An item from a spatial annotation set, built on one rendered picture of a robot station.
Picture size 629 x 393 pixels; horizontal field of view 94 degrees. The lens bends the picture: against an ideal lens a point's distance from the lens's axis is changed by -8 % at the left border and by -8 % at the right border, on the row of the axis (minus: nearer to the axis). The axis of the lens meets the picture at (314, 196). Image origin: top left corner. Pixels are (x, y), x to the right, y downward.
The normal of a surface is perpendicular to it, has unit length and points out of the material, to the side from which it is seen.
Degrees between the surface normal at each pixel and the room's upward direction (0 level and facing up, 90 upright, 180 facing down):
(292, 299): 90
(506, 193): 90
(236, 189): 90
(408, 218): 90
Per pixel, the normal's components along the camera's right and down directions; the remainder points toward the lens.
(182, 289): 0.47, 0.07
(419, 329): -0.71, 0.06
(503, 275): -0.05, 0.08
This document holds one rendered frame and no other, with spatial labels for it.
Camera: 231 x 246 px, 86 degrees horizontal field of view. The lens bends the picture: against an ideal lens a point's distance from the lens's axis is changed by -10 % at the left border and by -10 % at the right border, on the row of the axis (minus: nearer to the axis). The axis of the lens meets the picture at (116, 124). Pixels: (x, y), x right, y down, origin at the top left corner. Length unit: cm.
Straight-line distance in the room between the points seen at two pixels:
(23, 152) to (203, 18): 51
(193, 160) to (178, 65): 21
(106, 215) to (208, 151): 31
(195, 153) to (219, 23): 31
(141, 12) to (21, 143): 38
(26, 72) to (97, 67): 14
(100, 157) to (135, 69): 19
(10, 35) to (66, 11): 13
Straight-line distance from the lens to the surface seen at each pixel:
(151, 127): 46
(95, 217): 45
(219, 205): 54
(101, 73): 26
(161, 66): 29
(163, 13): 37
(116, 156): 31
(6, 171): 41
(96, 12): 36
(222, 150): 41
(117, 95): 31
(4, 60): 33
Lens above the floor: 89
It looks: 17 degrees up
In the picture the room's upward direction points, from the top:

Your goal:
Lines of the material that contain the word "points" are to be gathered.

Problem solution:
The normal of a surface is perpendicular to it, has unit length and points out of the material, to the side from which it is seen.
Per pixel, the normal's components along the camera's right and down directions; the remainder points toward the lens.
Straight-line distance in the room between the points seen at two pixels:
In the picture the room's upward direction points, from the top:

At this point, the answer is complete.